How To Buy Erik Satie's Trois Gymnopédies

Lovers of Erik Satie’s exquisite piano music would baulk at the mere suggestion that his later pieces are just mood-setting background music. In fact, it was he that inferred this by describing some of them as “furniture music”; the Trios Gymnopédies unsurprisingly don’t fall into this category.

The word “gymnopédies” originally referred to the ancient Greek dances honouring Apollo performed by naked youths over a period of a few days. Satie’s take on these was written in 1888 and is considered by many to have laid the groundwork for today’s so-called “ambient music”.

Many arrangements have been made of Satie’s deliciously atmospheric pieces, with Debussy’s orchestrations of the first and third arguably the most respected. Our first contender for best recording is from the Italian pianist Aldo Ciccolini who was born in 1925, coincidentally the year of Satie’s death.

It was Ciccolini who, in the 1960s, helped spark new interest in the idiosyncratic French composer’s music. His performances are suitably lyrical but are marred by an extremely noisy background which spoils an otherwise attractive reading.

No such problems with the Singaporean Yitkin Seow on Hyperion, where the quiet atmosphere and totally natural piano sound enhance Seow’s obvious affinity with this music. His eloquent phrasing, especially in the first and third, is particularly attractive, as it is in the recording from our third and slowest contender, Anne Queffélec.

The Paris-born pianist takes a very relaxed view, so if you want a good wallow then this is the one for you. Her account of the third Gymnopédie is a generous palette of pastel colours and aptly demonstrates the music’s ethereal qualities.

Queffélec’s compatriot Pascal Rogé is her equal in conveying these characteristics, but is less broad in terms of tempi. His interpretation oozes class and the ever popular first piece is handled with the utmost sensitivity.

It’s worth pointing out that Rogé’s recording is also available on Decca’s Originals series, but it doesn’t contain the continuation of his outstanding survey of Satie’s music available on the compilation album reviewed here.

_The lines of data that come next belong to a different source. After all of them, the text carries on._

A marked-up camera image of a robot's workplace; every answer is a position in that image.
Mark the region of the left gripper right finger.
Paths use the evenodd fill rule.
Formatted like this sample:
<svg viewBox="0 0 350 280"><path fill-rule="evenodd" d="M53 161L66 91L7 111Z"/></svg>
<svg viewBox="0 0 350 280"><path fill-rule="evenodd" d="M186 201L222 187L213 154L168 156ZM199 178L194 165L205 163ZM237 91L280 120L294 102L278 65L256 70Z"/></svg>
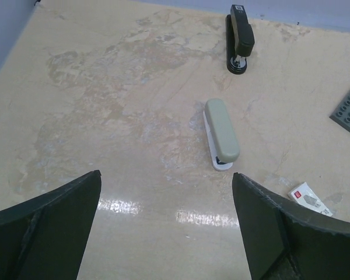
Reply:
<svg viewBox="0 0 350 280"><path fill-rule="evenodd" d="M314 212L235 173L232 181L252 279L350 279L350 223Z"/></svg>

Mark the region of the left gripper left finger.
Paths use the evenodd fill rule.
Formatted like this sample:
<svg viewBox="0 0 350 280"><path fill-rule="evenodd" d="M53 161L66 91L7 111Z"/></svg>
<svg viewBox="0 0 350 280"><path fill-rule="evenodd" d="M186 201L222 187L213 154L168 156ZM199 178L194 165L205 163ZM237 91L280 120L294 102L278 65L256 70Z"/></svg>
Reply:
<svg viewBox="0 0 350 280"><path fill-rule="evenodd" d="M0 211L0 279L76 279L100 199L90 171Z"/></svg>

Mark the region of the beige green stapler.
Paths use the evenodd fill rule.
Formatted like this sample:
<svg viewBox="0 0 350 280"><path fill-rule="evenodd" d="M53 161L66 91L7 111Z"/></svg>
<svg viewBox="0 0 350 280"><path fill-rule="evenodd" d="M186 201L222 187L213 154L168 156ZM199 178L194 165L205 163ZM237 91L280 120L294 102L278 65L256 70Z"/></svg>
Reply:
<svg viewBox="0 0 350 280"><path fill-rule="evenodd" d="M239 157L240 146L223 100L209 99L203 116L213 168L226 171Z"/></svg>

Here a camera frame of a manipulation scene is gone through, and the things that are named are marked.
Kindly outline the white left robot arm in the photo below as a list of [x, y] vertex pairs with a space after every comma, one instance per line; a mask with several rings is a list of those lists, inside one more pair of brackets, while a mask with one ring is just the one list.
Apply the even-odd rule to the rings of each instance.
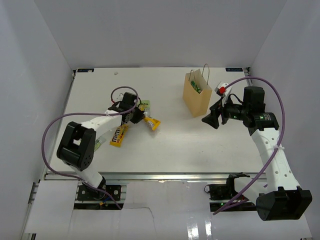
[[115, 102], [105, 112], [91, 120], [67, 124], [57, 149], [57, 158], [71, 167], [88, 186], [88, 193], [99, 200], [105, 196], [106, 180], [92, 165], [96, 140], [108, 131], [116, 131], [120, 135], [120, 128], [132, 122], [139, 123], [144, 112], [137, 107], [138, 97], [126, 92], [120, 101]]

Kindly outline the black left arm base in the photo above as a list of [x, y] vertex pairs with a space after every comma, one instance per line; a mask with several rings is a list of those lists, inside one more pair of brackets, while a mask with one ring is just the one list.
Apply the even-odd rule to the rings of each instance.
[[[105, 190], [109, 193], [115, 201], [121, 199], [122, 186], [121, 185], [106, 185]], [[77, 192], [77, 201], [111, 201], [110, 197], [100, 191], [93, 190], [86, 185], [80, 185]]]

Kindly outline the green yellow chip bag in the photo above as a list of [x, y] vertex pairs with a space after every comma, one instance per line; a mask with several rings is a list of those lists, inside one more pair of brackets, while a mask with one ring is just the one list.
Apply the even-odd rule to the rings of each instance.
[[192, 81], [190, 82], [190, 84], [191, 84], [192, 88], [193, 88], [198, 94], [200, 94], [200, 93], [202, 92], [202, 88], [201, 88], [199, 85], [197, 85], [194, 80], [192, 80]]

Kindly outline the brown paper bag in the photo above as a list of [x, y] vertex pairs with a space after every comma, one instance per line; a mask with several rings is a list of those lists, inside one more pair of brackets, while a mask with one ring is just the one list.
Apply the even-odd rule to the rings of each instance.
[[[191, 69], [185, 74], [182, 99], [189, 109], [193, 118], [207, 113], [212, 95], [212, 88], [209, 85], [210, 68], [207, 63], [202, 70]], [[202, 88], [201, 93], [197, 93], [191, 86], [191, 81], [195, 81]]]

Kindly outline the yellow snack bar wrapper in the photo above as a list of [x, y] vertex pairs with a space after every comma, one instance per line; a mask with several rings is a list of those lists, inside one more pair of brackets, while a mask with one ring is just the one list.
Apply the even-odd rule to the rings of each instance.
[[157, 120], [150, 116], [145, 116], [143, 120], [150, 127], [152, 131], [155, 131], [161, 124], [160, 120]]

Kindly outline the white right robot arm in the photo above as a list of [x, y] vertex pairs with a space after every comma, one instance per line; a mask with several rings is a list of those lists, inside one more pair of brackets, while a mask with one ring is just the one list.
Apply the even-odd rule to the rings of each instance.
[[227, 84], [215, 90], [220, 99], [210, 107], [210, 114], [202, 122], [217, 129], [218, 118], [222, 119], [222, 124], [228, 120], [241, 121], [258, 149], [267, 180], [267, 186], [263, 187], [246, 173], [230, 174], [226, 180], [226, 195], [233, 200], [244, 196], [254, 203], [263, 221], [300, 219], [312, 202], [312, 194], [301, 188], [291, 171], [284, 148], [278, 142], [281, 133], [276, 116], [265, 111], [265, 91], [262, 87], [247, 86], [243, 100], [236, 104]]

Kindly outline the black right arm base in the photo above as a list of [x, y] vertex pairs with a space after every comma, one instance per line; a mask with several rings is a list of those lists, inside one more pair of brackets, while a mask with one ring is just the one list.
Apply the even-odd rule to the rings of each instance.
[[204, 187], [204, 192], [210, 195], [210, 200], [230, 200], [238, 194], [235, 190], [236, 178], [249, 178], [248, 174], [243, 172], [232, 173], [223, 184], [207, 184]]

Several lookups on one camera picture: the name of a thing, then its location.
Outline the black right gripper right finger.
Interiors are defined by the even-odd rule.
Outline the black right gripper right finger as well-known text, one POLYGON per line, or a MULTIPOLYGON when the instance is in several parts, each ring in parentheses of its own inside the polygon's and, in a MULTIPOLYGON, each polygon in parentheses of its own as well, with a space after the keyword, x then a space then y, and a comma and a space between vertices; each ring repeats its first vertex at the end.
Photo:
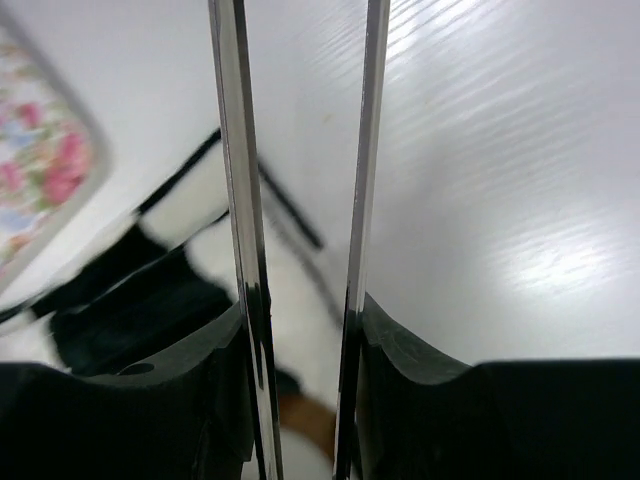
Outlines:
POLYGON ((635 479, 635 359, 474 366, 432 347, 372 298, 357 423, 367 479, 635 479))

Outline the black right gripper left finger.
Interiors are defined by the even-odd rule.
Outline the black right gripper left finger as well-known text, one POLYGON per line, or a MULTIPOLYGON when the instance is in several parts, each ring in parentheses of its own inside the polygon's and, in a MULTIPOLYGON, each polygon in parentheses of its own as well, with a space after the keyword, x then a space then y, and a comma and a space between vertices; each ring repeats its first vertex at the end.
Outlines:
POLYGON ((5 479, 237 479, 253 439, 237 307, 118 375, 1 367, 5 479))

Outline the silver metal tongs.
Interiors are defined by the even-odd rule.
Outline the silver metal tongs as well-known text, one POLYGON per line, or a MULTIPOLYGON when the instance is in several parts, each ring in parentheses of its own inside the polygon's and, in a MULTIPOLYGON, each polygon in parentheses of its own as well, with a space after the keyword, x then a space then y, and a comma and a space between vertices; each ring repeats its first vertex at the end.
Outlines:
MULTIPOLYGON (((259 473, 284 476, 262 222, 245 7, 208 4, 240 313, 249 340, 250 393, 259 473)), ((342 333, 333 478, 351 476, 357 380, 366 293, 390 4, 370 1, 342 333)))

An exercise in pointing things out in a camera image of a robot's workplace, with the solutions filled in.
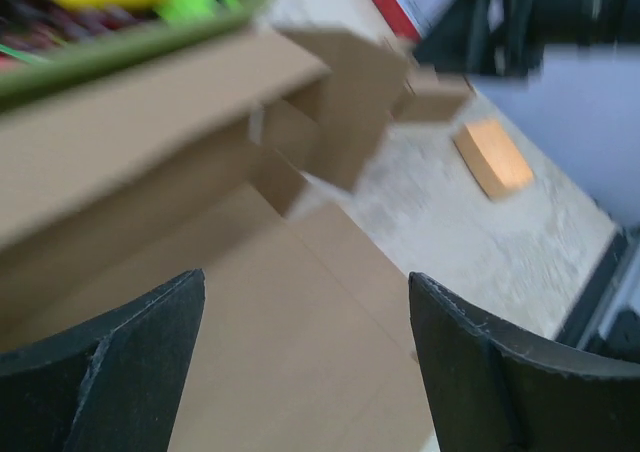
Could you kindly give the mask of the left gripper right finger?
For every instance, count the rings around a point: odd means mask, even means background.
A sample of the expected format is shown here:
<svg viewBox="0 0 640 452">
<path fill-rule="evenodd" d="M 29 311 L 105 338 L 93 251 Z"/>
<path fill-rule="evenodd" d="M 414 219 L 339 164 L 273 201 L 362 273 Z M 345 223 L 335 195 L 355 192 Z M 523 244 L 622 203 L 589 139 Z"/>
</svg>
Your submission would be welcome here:
<svg viewBox="0 0 640 452">
<path fill-rule="evenodd" d="M 538 336 L 423 273 L 408 285 L 441 450 L 638 450 L 638 365 Z"/>
</svg>

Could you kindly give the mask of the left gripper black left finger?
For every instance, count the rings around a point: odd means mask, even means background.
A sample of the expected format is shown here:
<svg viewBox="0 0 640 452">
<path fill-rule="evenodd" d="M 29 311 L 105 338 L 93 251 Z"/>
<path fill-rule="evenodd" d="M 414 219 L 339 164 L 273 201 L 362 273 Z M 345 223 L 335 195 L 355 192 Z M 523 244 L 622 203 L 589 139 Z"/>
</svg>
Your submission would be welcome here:
<svg viewBox="0 0 640 452">
<path fill-rule="evenodd" d="M 167 450 L 204 304 L 204 273 L 190 270 L 2 354 L 2 450 Z"/>
</svg>

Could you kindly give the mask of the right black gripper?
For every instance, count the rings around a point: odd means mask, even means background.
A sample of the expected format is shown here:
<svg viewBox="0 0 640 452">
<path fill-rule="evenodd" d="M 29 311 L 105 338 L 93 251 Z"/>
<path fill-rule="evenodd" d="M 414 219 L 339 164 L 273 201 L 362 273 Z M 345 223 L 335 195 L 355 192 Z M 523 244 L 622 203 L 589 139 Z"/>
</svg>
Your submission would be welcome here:
<svg viewBox="0 0 640 452">
<path fill-rule="evenodd" d="M 548 46 L 638 42 L 639 0 L 451 0 L 414 58 L 438 73 L 525 78 Z"/>
</svg>

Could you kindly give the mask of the orange sponge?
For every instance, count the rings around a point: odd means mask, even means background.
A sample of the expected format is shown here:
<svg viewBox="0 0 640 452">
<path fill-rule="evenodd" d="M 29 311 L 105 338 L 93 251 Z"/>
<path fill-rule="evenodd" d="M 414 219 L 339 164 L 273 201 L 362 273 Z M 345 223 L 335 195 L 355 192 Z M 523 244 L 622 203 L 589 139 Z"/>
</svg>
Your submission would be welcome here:
<svg viewBox="0 0 640 452">
<path fill-rule="evenodd" d="M 534 181 L 531 167 L 497 119 L 464 124 L 453 142 L 471 175 L 492 201 L 502 200 Z"/>
</svg>

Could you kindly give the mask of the brown cardboard paper box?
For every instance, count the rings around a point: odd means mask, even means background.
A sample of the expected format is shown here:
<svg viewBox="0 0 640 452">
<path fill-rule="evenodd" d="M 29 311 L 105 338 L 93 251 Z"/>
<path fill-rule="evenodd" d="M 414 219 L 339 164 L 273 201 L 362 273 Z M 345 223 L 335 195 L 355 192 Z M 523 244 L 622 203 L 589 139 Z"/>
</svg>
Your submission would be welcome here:
<svg viewBox="0 0 640 452">
<path fill-rule="evenodd" d="M 432 431 L 404 275 L 309 176 L 352 189 L 389 122 L 472 96 L 397 43 L 249 31 L 1 119 L 1 356 L 195 269 L 165 451 L 417 451 Z"/>
</svg>

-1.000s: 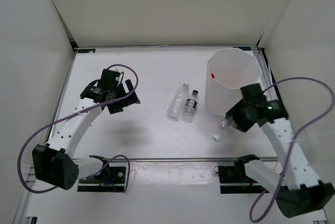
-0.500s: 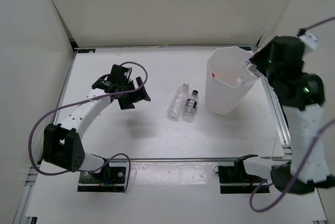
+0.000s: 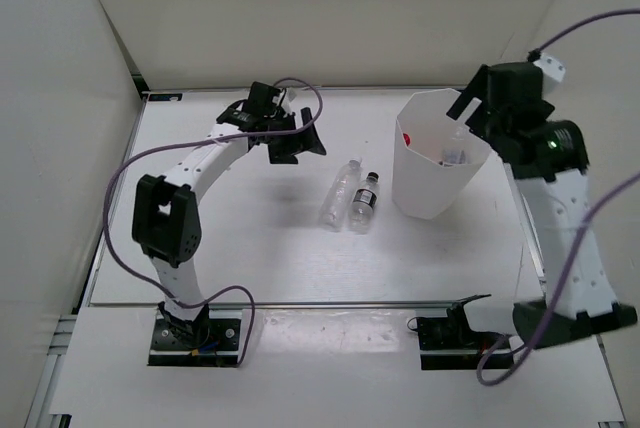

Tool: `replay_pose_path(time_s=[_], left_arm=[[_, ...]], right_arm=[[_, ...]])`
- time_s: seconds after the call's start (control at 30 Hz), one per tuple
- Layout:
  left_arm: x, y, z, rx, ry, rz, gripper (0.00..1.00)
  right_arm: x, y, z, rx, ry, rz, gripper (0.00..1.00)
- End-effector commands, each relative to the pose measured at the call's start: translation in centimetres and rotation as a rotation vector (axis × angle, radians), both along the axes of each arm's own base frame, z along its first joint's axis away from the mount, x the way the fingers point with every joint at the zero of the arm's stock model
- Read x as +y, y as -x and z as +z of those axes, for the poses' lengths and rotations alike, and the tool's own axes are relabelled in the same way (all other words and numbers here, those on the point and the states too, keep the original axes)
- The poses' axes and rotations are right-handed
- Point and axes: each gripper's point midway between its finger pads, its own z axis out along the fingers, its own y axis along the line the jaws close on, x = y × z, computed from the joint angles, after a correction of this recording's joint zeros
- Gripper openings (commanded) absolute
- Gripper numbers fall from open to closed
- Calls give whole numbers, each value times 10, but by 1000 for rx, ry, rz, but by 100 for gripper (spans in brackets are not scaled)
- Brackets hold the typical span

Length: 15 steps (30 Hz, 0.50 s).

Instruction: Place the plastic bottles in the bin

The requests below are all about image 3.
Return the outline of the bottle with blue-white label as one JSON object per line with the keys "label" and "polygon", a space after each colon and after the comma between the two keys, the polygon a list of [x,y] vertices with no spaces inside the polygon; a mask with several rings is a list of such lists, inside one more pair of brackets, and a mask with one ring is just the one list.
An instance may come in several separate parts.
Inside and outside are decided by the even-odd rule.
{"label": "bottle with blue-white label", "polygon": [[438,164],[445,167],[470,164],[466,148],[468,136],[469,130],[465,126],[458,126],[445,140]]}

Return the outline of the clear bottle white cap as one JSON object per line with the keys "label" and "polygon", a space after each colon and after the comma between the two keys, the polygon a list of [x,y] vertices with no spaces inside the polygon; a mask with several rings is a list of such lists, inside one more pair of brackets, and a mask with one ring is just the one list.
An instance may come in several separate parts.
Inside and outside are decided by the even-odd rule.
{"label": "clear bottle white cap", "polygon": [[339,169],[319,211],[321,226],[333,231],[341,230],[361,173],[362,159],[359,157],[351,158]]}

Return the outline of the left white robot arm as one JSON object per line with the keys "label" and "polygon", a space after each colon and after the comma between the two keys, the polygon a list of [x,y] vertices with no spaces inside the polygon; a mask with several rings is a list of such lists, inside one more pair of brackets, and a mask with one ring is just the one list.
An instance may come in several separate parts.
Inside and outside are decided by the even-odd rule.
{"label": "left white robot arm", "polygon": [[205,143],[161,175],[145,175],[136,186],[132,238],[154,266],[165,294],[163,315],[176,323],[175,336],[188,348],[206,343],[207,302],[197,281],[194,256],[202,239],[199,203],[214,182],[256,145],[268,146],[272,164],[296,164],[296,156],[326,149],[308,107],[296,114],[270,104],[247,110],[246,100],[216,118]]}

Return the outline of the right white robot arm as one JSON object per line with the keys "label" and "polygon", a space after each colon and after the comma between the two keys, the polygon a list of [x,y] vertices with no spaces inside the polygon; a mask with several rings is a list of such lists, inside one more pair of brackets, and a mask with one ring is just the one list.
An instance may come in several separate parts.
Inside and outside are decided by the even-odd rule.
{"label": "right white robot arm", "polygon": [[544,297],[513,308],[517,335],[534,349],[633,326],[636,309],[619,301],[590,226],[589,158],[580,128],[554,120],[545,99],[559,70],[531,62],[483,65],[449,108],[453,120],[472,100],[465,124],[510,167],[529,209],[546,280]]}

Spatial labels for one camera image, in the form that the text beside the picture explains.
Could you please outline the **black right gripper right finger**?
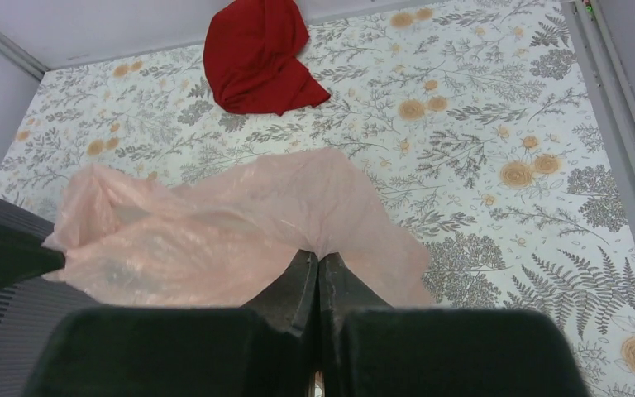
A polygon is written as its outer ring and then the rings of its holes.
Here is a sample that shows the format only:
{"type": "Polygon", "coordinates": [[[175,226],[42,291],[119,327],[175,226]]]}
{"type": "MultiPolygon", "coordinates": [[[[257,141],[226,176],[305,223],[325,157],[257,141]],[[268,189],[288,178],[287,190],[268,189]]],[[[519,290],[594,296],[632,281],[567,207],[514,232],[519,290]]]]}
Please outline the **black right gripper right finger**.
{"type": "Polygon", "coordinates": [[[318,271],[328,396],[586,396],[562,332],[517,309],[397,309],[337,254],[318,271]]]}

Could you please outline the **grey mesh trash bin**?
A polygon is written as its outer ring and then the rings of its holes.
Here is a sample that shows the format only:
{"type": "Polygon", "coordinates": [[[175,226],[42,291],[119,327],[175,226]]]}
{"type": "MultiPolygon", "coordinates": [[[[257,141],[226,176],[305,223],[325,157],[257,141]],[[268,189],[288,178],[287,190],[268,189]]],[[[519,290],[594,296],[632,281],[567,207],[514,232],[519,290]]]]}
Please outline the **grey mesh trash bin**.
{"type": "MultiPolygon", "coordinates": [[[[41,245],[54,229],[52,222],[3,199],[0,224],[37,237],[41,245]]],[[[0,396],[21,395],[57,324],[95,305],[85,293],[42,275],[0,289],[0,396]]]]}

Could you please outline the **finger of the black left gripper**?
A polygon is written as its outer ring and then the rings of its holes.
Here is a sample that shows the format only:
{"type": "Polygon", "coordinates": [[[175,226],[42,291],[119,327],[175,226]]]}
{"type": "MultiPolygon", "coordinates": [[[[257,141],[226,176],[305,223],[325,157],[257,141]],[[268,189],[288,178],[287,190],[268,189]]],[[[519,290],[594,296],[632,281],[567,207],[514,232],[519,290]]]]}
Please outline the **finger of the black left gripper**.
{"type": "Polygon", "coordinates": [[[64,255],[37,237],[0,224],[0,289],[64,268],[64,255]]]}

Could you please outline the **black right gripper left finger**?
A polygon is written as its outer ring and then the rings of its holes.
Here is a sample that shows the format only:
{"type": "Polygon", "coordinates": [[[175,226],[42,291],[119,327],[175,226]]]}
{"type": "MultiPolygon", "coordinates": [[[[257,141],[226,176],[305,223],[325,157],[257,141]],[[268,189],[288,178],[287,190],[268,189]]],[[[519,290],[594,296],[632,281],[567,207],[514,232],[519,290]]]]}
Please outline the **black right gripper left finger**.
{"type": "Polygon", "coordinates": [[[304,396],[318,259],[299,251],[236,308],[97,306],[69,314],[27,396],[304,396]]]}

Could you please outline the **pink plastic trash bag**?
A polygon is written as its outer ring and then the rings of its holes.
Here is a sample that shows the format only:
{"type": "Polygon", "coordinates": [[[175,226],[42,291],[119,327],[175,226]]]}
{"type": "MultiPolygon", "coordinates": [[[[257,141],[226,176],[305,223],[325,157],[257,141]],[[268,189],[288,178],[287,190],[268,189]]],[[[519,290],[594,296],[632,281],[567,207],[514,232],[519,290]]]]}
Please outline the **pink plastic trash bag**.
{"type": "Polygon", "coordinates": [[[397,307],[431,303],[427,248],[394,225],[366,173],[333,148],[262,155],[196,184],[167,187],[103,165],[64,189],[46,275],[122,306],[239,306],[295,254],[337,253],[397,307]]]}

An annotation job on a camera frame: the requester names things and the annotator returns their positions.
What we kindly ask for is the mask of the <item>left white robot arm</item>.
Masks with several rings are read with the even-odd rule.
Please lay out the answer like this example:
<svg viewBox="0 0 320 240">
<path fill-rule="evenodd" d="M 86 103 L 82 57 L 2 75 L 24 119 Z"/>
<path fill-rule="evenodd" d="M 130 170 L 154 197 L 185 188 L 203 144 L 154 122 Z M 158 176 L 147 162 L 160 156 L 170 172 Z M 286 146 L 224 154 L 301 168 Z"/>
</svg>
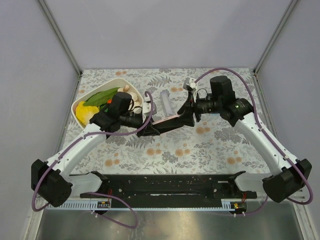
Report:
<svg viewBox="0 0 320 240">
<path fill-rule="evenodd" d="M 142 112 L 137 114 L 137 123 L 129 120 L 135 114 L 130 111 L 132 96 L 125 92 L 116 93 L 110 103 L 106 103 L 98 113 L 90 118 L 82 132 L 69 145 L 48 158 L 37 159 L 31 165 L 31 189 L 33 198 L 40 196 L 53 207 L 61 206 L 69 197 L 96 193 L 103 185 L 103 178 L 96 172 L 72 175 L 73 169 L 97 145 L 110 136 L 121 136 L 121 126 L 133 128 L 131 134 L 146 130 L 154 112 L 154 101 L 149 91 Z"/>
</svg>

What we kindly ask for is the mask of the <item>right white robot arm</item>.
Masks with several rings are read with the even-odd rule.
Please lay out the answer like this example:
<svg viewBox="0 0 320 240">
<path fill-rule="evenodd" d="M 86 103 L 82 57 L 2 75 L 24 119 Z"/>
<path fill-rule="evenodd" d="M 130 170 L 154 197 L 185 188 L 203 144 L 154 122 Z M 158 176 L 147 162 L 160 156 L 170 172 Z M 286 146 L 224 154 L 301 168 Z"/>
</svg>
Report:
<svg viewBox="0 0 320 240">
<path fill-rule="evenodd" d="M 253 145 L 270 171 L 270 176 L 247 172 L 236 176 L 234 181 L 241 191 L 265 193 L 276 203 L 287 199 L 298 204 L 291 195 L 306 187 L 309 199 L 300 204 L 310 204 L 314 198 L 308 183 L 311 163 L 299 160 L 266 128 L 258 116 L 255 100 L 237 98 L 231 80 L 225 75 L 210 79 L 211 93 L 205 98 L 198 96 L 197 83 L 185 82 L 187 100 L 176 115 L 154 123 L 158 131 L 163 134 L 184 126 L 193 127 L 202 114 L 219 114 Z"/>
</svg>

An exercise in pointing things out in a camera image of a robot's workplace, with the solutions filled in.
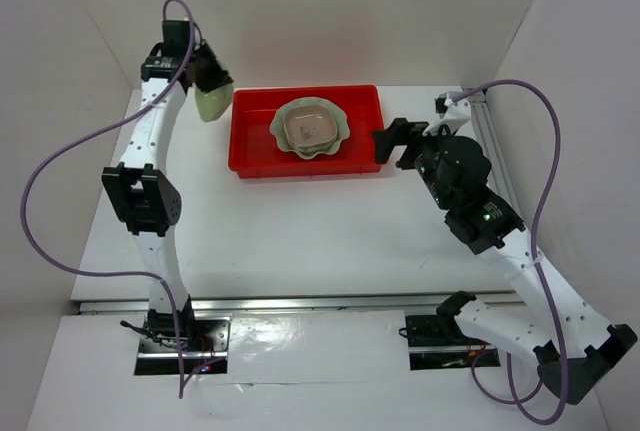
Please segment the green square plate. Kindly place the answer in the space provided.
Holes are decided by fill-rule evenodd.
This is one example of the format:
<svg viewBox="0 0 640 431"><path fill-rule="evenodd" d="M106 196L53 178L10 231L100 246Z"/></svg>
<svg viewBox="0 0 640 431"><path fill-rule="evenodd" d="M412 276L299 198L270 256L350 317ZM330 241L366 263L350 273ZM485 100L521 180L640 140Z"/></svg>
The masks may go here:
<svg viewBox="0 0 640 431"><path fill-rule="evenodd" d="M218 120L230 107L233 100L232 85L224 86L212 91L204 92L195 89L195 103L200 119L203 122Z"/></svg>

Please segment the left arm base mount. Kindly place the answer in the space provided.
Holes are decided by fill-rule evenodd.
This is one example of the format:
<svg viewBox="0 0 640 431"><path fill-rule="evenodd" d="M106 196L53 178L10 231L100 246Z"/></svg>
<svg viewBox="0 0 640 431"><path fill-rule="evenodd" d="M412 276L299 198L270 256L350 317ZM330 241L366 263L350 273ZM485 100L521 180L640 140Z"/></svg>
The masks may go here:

One pianist who has recorded every single note of the composer’s piano oeuvre is the Italian Cristina Ariagno. She imparts more than a splash of authority in these three most affectionate of Satie’s pieces, and the generous acoustic certainly highlights her forthright performances. Altogether, she proves a worthy candidate with her obvious love of this music.

This trio of unique compositions has certainly grown in popularity over the years and a pianist who has helped to cement this is Pascal Rogé. The music may be slight, but his pianism is anything but and his version is rightly the crème de la crème.


THE RECORDING TO OWN


Pascal Rogé (piano)
Pascal Rogé has a certain je ne sais quoi when it comes to the music of his native France. This recording of Satie’s most popular works is undeniably one to cherish.
Decca 458 1052

ALSO CONSIDER…


■ Aldo Ciccolini (piano)
Noisy acoustic apart, this is imaginative and charming.
EMI Great Recordings of the Century 567 2392

■ Anne Queffélec (piano)
Ultimate chill-out recording and certainly mood setting, but not necessarily as just background music.
Virgin Classics 522 0502

■ Yitkin Seow (piano)
A beautifully constructed interpretation enhanced by a gloriously captured piano sound.
Hyperion Helios CDH 55175 

■ Cristina Ariagno (piano)
This is Satie with more brush strokes than most, but nonetheless effective.